**What you need to do:** Write out the data below exactly, beginning with the first line and ending once the line that has "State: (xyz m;" is written.

:::

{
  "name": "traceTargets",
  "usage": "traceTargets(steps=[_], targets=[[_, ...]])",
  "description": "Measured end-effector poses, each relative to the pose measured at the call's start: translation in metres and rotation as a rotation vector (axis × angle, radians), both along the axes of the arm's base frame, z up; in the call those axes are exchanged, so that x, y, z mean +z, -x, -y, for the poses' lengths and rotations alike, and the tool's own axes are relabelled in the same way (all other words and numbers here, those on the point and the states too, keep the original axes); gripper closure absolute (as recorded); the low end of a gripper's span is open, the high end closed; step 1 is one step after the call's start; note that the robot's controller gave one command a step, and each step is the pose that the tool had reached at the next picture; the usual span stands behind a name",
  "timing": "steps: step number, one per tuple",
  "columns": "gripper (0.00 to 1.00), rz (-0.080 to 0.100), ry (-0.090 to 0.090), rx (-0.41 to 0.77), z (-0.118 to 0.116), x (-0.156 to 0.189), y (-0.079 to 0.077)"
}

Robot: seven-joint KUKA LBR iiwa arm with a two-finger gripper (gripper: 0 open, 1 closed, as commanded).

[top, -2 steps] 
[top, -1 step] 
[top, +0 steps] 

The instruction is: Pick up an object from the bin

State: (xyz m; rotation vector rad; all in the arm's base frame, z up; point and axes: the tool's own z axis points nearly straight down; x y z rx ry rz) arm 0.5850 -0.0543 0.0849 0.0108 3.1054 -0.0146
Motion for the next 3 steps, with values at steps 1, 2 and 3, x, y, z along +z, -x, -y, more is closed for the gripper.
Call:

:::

**Answer box:**
{
  "name": "traceTargets",
  "usage": "traceTargets(steps=[_], targets=[[_, ...]])",
  "description": "Measured end-effector poses, each relative to the pose measured at the call's start: translation in metres and rotation as a rotation vector (axis × angle, radians), both along the axes of the arm's base frame, z up; in the call those axes are exchanged, so that x, y, z mean +z, -x, -y, for the poses' lengths and rotations alike, and the tool's own axes are relabelled in the same way (all other words and numbers here, those on the point and the states too, keep the original axes); gripper closure absolute (as recorded); the low end of a gripper's span is open, the high end closed; step 1 is one step after the call's start; note that the robot's controller gave one command a step, and each step is the pose that the tool had reached at the next picture; the usual span stands behind a name",
  "timing": "steps: step number, one per tuple",
  "columns": "gripper (0.00 to 1.00), rz (-0.080 to 0.100), ry (-0.090 to 0.090), rx (-0.41 to 0.77), z (-0.118 to 0.116), x (-0.156 to 0.189), y (-0.079 to 0.077)"
}

Robot: seven-joint KUKA LBR iiwa arm with a two-finger gripper (gripper: 0 open, 1 closed, as commanded).

[top, -2 steps] 
[top, -1 step] 
[top, +0 steps] 

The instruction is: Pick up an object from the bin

State: (xyz m; rotation vector rad; all in the arm's base frame, z up; point and axes: the tool's own z axis points nearly straight down; x y z rx ry rz) arm 0.5850 -0.0543 0.0849 0.0108 3.1054 -0.0146

With this, the answer is complete.